1. Cooking frozen foods that need to be thawed
If you think cooking frozen chicken breasts without thawing them is a good idea, you may be putting your family at risk of food poisoning. According to Frank Proto, chef and instructor at the Institute of Culinary Education, "if you put food that is frozen or partially frozen in the oven, the timing will be off because it will need to defrost before it cooks.”
2. Assume the temperature reading is accurate
Since your oven only measures temperature in a single spot, the reading it shows can often be far from accurate, often missing the mark by as much as 50°F. Thankfully, there's an easy solution which you can get your hands on for under $10 - an oven thermometer.
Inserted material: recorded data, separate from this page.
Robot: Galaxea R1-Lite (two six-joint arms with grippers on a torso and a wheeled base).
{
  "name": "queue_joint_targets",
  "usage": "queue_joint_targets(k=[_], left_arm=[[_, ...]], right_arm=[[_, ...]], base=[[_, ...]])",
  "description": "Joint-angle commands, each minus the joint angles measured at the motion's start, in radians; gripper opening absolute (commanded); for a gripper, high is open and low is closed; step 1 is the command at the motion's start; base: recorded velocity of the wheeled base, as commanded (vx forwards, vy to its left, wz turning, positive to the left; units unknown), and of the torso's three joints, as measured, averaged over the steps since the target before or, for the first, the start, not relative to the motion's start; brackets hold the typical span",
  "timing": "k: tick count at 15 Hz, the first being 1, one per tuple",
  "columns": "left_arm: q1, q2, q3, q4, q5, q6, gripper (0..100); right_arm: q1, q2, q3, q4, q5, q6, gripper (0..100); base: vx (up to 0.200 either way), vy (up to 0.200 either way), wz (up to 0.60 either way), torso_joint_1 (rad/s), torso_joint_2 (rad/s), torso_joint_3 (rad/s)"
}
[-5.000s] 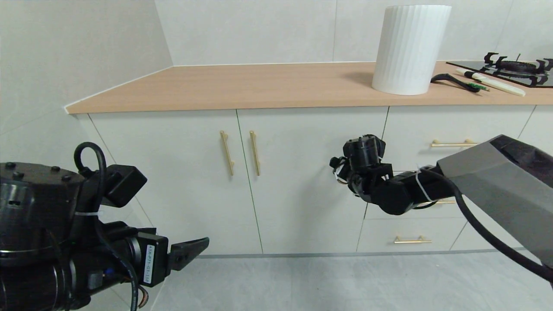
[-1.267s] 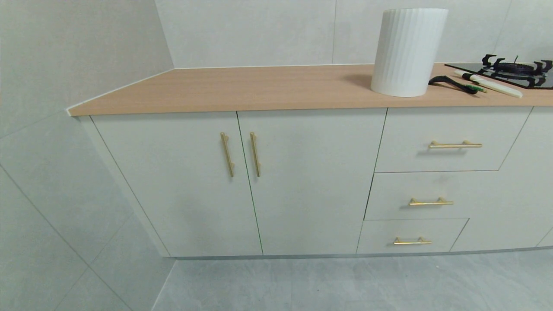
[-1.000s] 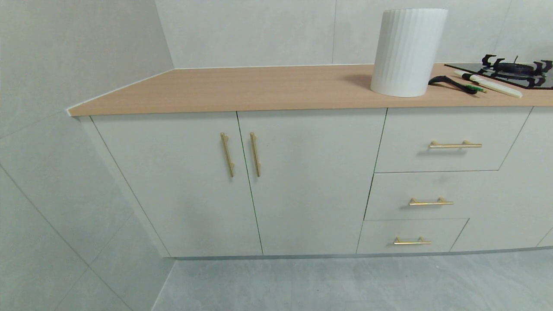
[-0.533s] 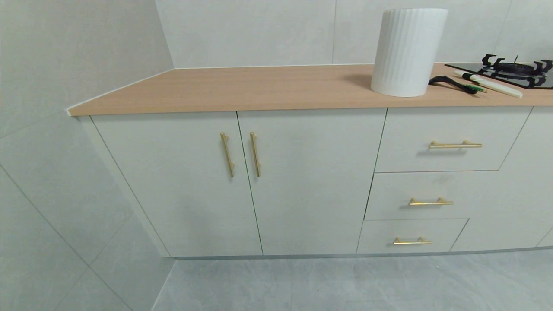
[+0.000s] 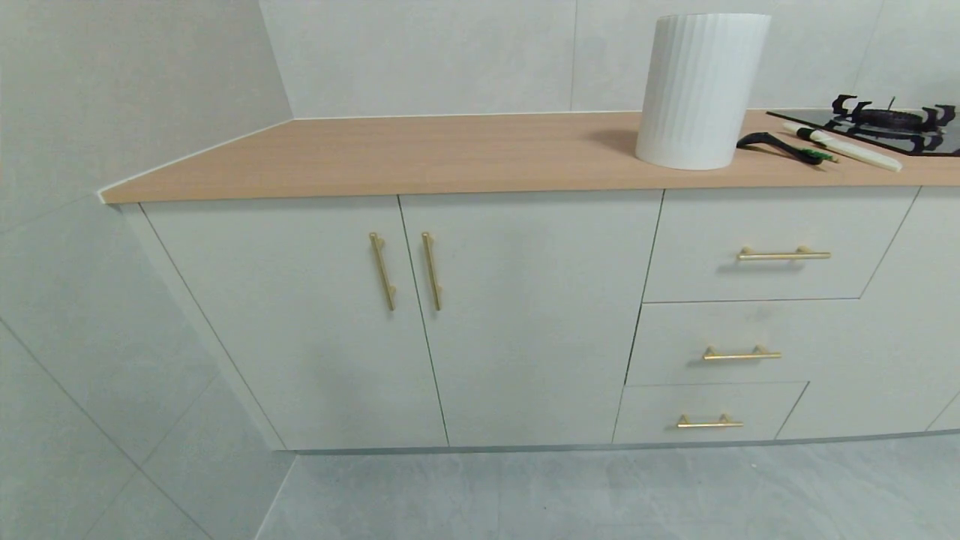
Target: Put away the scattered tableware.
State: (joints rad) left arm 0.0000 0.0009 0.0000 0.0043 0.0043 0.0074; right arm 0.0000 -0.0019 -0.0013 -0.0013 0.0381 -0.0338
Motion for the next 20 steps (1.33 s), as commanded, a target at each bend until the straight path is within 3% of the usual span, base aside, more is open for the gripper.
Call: queue_joint_targets(k=[1, 8, 11, 20], left_arm=[[0.002, 0.001, 0.0, 0.0, 0.0, 0.0, 100], [0.0, 0.001, 0.0, 0.0, 0.0, 0.0, 100], [0.0, 0.001, 0.0, 0.0, 0.0, 0.012, 100], [0.002, 0.001, 0.0, 0.0, 0.002, 0.0, 100]], right_arm=[[0.0, 0.002, 0.0, 0.0, 0.0, 0.0, 100], [0.0, 0.002, 0.0, 0.0, 0.0, 0.0, 100], [0.0, 0.002, 0.0, 0.0, 0.0, 0.0, 100], [0.0, 0.002, 0.0, 0.0, 0.0, 0.0, 100]], base=[[0.0, -0.2, 0.0, 0.002, 0.0, 0.002], [0.0, -0.2, 0.0, 0.004, 0.0, 0.002], [0.0, 0.0, 0.0, 0.0, 0.0, 0.0], [0.0, 0.0, 0.0, 0.0, 0.0, 0.0]])
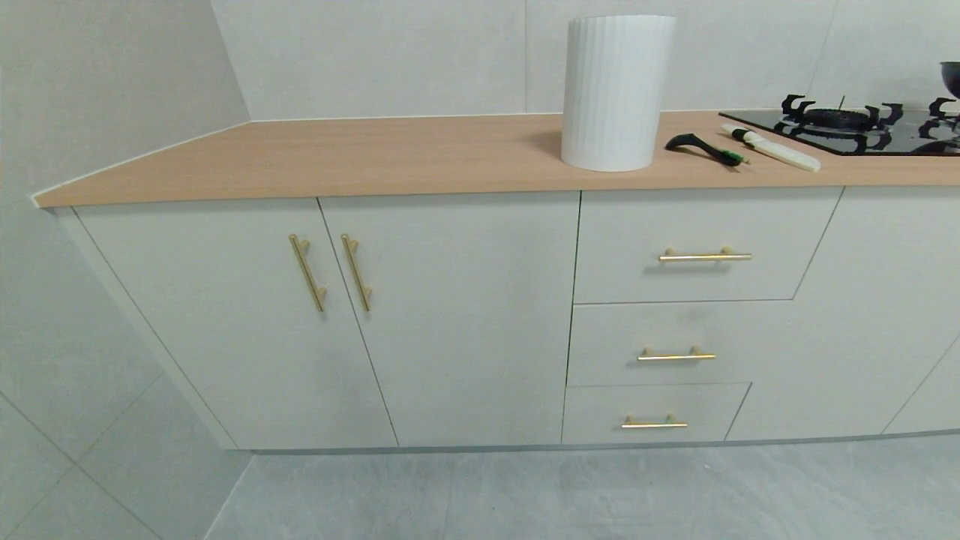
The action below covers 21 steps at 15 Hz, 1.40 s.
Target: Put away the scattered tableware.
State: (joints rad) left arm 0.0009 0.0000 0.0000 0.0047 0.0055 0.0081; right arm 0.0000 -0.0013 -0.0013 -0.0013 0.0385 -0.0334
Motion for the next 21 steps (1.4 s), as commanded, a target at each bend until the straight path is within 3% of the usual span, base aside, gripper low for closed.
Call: queue_joint_targets(k=[1, 6, 13, 21], left_arm=[[-0.001, 0.002, 0.0, 0.0, 0.001, 0.001, 100], [0.001, 0.002, 0.0, 0.0, -0.001, 0.003, 100], [0.001, 0.002, 0.0, 0.0, -0.001, 0.003, 100], [-0.001, 0.002, 0.0, -0.002, 0.001, 0.0, 100]], right_arm=[[0.0, 0.001, 0.0, 0.0, 0.0, 0.0, 100], [0.0, 0.001, 0.0, 0.0, 0.0, 0.0, 100], [0.0, 0.001, 0.001, 0.0, 0.0, 0.001, 100], [0.0, 0.001, 0.0, 0.0, 0.0, 0.0, 100]], base=[[0.0, 0.0, 0.0, 0.0, 0.0, 0.0], [0.0, 0.0, 0.0, 0.0, 0.0, 0.0], [0.2, 0.0, 0.0, 0.002, 0.0, 0.004], [0.0, 0.0, 0.0, 0.0, 0.0, 0.0]])
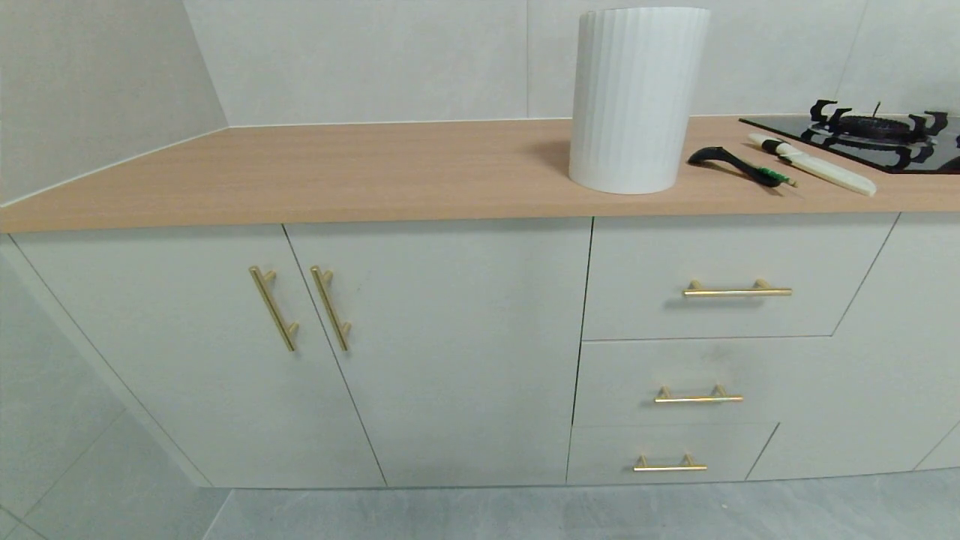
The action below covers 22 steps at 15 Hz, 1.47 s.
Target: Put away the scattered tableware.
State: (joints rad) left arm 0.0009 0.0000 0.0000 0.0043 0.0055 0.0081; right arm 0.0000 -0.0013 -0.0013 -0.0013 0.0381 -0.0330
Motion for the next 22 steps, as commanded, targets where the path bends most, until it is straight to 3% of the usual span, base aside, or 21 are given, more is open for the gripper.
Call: queue_joint_targets(k=[1, 6, 8, 16, 22], left_arm=[[0.001, 0.002, 0.0, 0.0, 0.001, 0.0, 100], [-0.001, 0.002, 0.0, -0.001, 0.001, 0.0, 100], [0.001, 0.002, 0.0, -0.001, 0.001, 0.0, 100], [0.001, 0.002, 0.0, -0.001, 0.001, 0.0, 100], [0.001, 0.002, 0.0, -0.001, 0.001, 0.0, 100]], right_arm=[[0.0, 0.001, 0.0, 0.0, 0.002, -0.001, 100], [0.0, 0.001, -0.002, -0.005, 0.0, -0.002, 100], [0.011, 0.027, -0.14, -0.017, 0.013, 0.03, 100], [0.161, 0.451, -0.175, 0.024, 0.045, 0.013, 100], [0.166, 0.751, -0.21, -0.091, 0.045, 0.015, 100]], base=[[0.0, 0.0, 0.0, 0.0, 0.0, 0.0], [0.0, 0.0, 0.0, 0.0, 0.0, 0.0], [0.0, 0.0, 0.0, 0.0, 0.0, 0.0], [0.0, 0.0, 0.0, 0.0, 0.0, 0.0], [0.0, 0.0, 0.0, 0.0, 0.0, 0.0]])
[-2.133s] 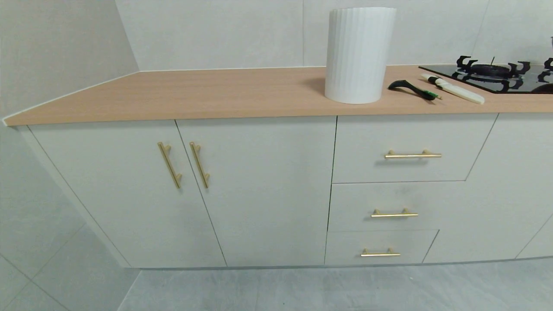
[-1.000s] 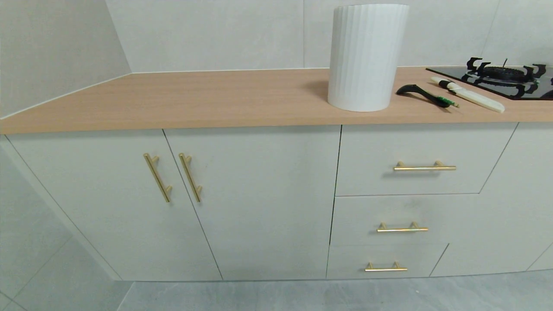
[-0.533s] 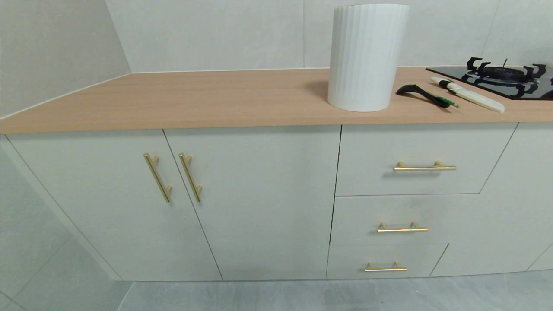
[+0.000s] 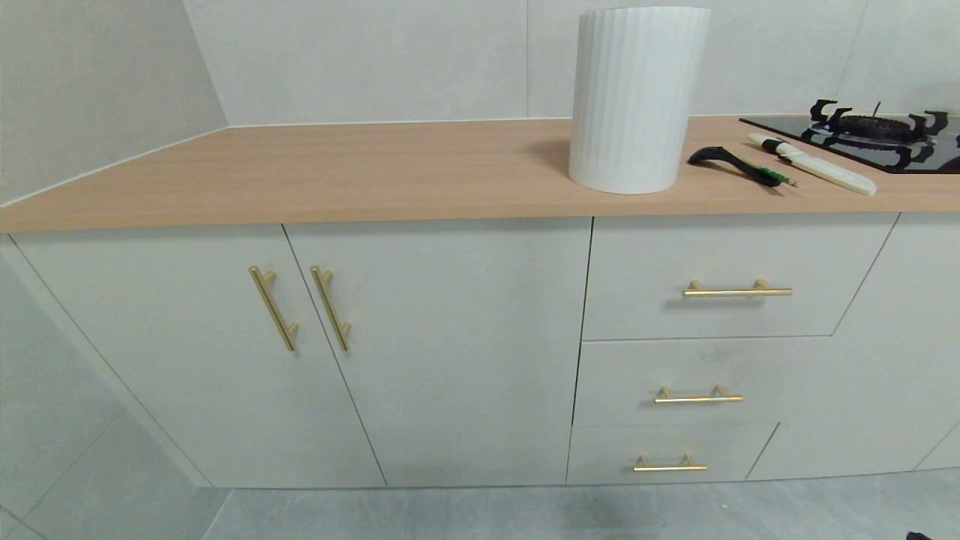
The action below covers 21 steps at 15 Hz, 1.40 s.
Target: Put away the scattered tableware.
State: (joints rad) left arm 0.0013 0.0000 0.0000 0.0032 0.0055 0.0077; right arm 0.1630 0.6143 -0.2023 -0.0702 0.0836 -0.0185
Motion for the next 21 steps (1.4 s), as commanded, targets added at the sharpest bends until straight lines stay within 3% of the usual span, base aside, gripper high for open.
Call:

Chef Veronica Dailey, founder of daileyfoods.com says that this is " the best kitchen investment you’ll ever make,” since "an oven thermometer will help you ensure your oven is properly heated and cooking your food at the temperature you need it to be set at.”
3. Leave a mess for days at a time
When cleaning your kitchen, you probably pay a lot more attention to the dishes than on your oven, but a few touchups will actually go quite a long way. According to John Cohen, vice president of Molly Maid, "not cleaning spills after each oven use can quickly add up and can smoke during preheating the next time around." He also says that "if you use a drip tray, don’t forget to remove it and dispose of the grease and drippings after each use.”
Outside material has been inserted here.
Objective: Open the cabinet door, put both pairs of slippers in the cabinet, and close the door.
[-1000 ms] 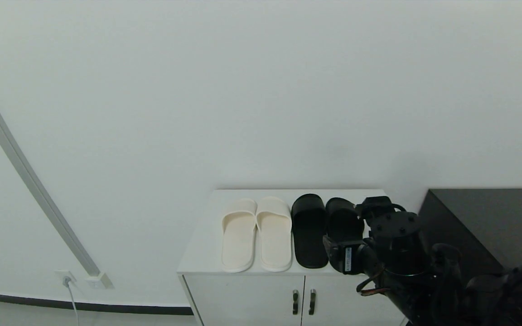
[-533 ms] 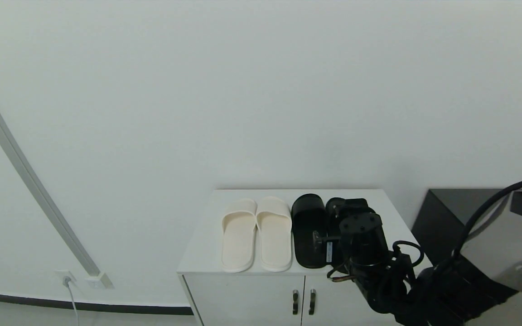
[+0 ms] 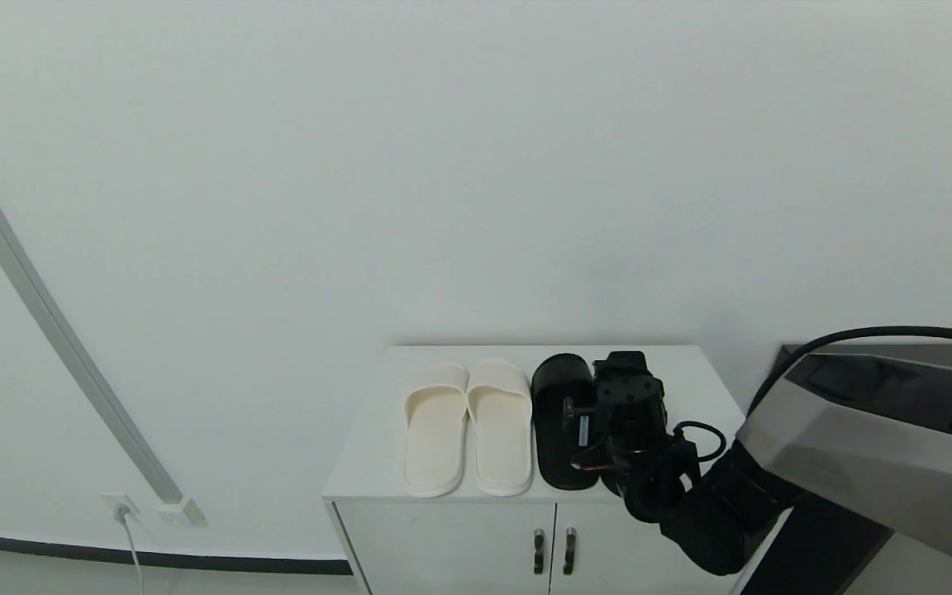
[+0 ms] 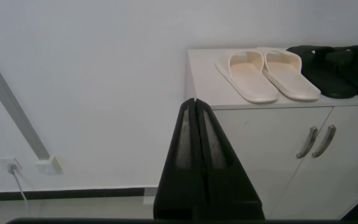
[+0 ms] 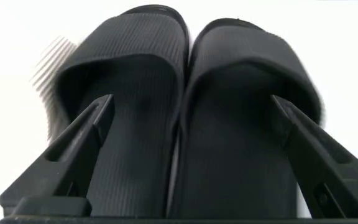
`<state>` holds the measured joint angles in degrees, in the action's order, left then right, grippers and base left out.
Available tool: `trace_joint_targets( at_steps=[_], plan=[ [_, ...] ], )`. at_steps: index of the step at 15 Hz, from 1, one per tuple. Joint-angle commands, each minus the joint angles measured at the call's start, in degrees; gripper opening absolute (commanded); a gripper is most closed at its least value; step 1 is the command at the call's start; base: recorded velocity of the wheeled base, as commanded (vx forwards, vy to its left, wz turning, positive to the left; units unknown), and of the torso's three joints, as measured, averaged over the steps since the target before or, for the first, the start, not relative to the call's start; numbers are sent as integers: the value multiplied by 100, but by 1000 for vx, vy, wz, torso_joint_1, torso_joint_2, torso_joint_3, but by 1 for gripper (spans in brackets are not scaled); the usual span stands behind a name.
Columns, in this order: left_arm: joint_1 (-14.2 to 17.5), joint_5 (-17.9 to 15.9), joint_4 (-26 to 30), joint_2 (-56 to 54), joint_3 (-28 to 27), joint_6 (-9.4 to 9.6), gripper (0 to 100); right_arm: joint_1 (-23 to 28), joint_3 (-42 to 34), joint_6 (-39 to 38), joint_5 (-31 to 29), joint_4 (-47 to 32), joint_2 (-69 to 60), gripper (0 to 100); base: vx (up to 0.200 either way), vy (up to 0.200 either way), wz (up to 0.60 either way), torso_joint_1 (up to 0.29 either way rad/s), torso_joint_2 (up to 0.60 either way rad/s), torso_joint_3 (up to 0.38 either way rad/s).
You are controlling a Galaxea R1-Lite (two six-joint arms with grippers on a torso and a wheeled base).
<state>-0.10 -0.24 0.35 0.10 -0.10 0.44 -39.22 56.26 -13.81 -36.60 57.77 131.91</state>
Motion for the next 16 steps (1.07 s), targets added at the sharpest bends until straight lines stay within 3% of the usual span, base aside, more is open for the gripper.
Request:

4. Let food spill onto the oven floor
To make those annoying everyday spills easier to clean, Cohen recommends that you endeavor to catch splatters and crumbs before they reach the bottom of your oven. An empty cookie sheet or a drip tray at the bottom of your oven will make cleaning it a breeze! You could also use disposable oven liners, too.
5. Leave racks in when self-cleaning
When making use of your oven's self-cleaning feature, make sure that you don't leave any racks in. While you think it might be saving you time and effort, self-cleaning can actually cause damage by discoloring them and eroding their protective coating. We'd recommend scrubbing them by hand instead.
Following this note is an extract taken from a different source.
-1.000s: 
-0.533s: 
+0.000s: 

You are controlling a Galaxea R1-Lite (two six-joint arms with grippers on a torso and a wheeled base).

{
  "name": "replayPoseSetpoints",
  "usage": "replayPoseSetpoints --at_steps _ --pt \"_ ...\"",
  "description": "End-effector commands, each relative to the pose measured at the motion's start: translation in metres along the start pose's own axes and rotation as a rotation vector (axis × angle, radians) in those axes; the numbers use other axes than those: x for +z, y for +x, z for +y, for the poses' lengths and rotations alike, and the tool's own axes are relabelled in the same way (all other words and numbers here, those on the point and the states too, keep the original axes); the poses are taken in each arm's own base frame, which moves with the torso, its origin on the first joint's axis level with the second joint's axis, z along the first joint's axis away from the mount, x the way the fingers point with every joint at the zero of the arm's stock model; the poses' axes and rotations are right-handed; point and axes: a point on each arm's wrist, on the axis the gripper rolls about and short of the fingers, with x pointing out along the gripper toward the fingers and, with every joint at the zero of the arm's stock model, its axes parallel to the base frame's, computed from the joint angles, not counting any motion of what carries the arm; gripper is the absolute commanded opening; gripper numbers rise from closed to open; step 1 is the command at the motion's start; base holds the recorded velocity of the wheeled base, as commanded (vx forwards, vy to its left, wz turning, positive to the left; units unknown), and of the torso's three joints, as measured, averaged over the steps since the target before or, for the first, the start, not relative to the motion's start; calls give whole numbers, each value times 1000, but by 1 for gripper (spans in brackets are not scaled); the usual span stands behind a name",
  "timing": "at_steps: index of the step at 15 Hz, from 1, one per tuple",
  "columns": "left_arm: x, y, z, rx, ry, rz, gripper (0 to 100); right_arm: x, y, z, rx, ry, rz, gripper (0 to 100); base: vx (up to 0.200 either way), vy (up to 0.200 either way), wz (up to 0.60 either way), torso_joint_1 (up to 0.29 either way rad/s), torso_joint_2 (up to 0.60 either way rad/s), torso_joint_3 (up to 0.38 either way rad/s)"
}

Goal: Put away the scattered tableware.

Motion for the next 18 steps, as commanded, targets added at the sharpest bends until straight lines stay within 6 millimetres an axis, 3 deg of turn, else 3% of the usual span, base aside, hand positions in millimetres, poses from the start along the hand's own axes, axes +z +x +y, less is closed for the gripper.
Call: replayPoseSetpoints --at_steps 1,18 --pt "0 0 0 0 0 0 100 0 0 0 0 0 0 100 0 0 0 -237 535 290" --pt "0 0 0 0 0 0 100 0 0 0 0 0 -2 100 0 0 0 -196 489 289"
6. Use the convection setting on the wrong types of food
If your oven has a convection (fan) setting, you shouldn't just automatically assume that you can use it for everything you put into the oven. This is because circulated air makes food cook much faster, which could result in your food getting burned if you're following a recipe that doesn't call for its use.
7. Cook with wax paper
While wax paper and parchment paper look almost identical, wax actually makes a massive difference. Even though wax is good at wicking away moisture, it isn’t very strong when it comes up against heat. Putting it inside a hot oven may cause it to melt or even catch on fire if you're unlucky enough.
8. Leave the knobs dirty
If you've been touching your oven's knobs after handling food, there's a pretty good chance that you've left a lot of nasty germs behind. This is why it's essential to clean your oven's knobs as often as possible. To ensure you hit every part of the knobs when cleaning them, we'd recommend popping them off the stove before scrubbing. You might want to try soaking them in a bucket of warm water mixed a quarter of a cup of all-purpose cleaner in it to properly disinfect them.